Work task - Return each line of the data below that contains the string "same".

Data entries -
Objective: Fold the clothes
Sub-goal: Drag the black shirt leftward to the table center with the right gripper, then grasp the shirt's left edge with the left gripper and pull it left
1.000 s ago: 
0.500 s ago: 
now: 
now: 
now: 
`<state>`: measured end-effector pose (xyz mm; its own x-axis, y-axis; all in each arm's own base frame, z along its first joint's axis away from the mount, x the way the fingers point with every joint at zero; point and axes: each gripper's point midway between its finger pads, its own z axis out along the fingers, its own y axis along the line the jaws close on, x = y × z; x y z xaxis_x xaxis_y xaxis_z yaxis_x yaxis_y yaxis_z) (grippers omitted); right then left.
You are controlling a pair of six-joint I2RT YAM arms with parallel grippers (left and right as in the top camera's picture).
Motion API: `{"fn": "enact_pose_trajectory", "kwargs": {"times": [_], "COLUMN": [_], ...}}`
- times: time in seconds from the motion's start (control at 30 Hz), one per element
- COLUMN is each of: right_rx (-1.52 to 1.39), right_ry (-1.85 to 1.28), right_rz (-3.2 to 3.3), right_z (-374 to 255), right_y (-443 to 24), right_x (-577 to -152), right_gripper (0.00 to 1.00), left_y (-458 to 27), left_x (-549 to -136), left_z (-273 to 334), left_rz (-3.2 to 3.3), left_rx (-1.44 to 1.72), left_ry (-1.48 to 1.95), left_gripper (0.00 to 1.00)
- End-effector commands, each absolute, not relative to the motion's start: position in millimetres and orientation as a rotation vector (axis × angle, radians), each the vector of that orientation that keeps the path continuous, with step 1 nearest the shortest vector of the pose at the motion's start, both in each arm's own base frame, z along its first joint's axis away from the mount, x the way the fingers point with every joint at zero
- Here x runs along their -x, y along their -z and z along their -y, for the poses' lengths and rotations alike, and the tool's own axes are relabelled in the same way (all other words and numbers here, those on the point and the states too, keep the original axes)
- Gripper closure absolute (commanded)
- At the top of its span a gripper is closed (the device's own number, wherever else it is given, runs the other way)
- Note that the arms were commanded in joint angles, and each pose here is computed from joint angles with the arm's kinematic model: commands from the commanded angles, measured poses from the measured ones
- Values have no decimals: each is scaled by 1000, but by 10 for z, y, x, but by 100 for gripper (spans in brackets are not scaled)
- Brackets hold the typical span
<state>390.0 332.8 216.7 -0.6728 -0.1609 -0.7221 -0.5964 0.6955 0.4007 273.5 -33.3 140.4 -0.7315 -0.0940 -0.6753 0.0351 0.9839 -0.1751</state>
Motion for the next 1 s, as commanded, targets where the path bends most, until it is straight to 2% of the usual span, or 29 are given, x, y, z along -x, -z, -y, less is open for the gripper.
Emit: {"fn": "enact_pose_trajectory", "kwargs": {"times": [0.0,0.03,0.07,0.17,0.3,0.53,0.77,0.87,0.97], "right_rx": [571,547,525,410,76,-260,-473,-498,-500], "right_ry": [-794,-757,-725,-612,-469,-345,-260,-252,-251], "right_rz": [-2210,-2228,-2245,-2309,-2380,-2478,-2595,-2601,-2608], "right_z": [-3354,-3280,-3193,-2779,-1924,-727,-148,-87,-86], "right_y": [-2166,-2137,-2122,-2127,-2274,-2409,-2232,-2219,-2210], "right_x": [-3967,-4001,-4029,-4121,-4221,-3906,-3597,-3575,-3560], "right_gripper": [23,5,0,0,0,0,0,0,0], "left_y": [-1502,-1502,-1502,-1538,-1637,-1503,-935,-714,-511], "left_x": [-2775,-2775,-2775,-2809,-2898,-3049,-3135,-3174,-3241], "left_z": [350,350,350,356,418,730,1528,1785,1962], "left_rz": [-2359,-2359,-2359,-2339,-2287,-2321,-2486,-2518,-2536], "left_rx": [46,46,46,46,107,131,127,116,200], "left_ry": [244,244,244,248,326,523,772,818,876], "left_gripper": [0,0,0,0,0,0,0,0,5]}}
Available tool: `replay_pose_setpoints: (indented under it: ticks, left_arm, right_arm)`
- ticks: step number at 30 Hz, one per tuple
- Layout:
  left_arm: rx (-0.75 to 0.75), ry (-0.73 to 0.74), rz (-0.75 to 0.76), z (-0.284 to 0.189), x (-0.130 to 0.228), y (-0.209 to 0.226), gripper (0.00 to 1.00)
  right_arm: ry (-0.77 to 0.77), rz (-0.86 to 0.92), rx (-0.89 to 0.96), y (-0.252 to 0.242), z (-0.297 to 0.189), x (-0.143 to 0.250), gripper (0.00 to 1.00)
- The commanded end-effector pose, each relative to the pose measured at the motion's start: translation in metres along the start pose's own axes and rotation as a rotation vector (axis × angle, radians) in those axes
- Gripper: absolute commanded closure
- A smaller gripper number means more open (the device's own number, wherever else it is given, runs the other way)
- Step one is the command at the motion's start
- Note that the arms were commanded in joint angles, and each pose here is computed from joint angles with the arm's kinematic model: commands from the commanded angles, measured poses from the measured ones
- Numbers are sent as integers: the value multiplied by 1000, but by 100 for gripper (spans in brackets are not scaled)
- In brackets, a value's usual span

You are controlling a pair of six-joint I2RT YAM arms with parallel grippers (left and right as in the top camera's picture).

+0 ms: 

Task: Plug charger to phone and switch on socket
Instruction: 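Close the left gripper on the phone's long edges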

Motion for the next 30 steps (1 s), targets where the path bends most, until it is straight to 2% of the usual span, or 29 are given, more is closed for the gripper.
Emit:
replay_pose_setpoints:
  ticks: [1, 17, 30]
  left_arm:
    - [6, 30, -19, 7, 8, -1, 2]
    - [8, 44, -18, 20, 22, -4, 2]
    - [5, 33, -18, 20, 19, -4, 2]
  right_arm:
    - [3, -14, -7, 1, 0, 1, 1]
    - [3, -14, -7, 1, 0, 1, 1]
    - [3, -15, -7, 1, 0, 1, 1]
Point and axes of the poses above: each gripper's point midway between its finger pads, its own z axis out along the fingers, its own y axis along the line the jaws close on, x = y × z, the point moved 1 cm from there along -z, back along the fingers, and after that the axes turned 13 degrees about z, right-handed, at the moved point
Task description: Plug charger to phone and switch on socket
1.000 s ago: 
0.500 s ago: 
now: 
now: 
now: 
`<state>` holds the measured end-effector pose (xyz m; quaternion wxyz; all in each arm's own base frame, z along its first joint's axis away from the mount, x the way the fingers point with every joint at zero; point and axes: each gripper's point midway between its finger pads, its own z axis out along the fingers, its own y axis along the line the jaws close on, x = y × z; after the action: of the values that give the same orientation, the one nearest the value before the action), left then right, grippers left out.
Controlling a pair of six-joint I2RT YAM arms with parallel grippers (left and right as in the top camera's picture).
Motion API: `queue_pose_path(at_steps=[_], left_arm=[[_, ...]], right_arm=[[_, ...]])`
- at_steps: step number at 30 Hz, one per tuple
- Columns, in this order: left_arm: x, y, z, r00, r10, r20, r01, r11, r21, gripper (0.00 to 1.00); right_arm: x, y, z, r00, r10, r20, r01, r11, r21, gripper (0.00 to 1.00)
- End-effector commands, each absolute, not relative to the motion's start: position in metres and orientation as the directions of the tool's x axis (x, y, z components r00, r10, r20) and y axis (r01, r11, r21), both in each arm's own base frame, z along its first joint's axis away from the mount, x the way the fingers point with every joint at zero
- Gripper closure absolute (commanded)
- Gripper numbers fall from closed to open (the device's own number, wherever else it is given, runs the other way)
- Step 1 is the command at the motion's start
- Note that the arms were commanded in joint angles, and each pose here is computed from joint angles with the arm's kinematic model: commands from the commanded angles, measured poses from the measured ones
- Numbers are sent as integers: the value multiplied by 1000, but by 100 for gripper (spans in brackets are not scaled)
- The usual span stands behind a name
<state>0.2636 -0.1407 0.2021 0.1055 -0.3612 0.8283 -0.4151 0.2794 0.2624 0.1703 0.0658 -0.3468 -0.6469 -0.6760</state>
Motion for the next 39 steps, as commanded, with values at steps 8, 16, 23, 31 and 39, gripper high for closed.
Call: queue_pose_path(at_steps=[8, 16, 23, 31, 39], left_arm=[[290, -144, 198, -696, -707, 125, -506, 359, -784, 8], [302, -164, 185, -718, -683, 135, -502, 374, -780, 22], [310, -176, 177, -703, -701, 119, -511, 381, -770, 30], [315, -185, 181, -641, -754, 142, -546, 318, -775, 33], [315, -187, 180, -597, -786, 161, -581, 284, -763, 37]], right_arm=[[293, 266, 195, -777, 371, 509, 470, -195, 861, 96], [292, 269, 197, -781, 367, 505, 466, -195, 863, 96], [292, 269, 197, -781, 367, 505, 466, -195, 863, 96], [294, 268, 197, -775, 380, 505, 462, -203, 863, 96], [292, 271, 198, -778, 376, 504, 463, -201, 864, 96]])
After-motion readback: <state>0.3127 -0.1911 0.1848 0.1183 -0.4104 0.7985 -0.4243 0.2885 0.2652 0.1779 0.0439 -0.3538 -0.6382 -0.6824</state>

Reply -
- Here x runs along their -x, y along their -z and z along their -y, for the poses' lengths and rotations alike, and the tool's own axes are relabelled in the same way (all other words and numbers here, those on the point and the states too, keep the original axes)
`<state>` holds the measured end-effector pose (xyz m; quaternion wxyz; all in each arm's own base frame, z along its first joint's axis away from the mount, x the way the fingers point with every joint at zero; point and axes: each gripper's point midway between its finger pads, its own z axis out along the fingers, its own y axis along the line the jaws close on, x = y × z; after the action: of the values that give the same orientation, the one nearest the value before the action), left then right, grippers left out.

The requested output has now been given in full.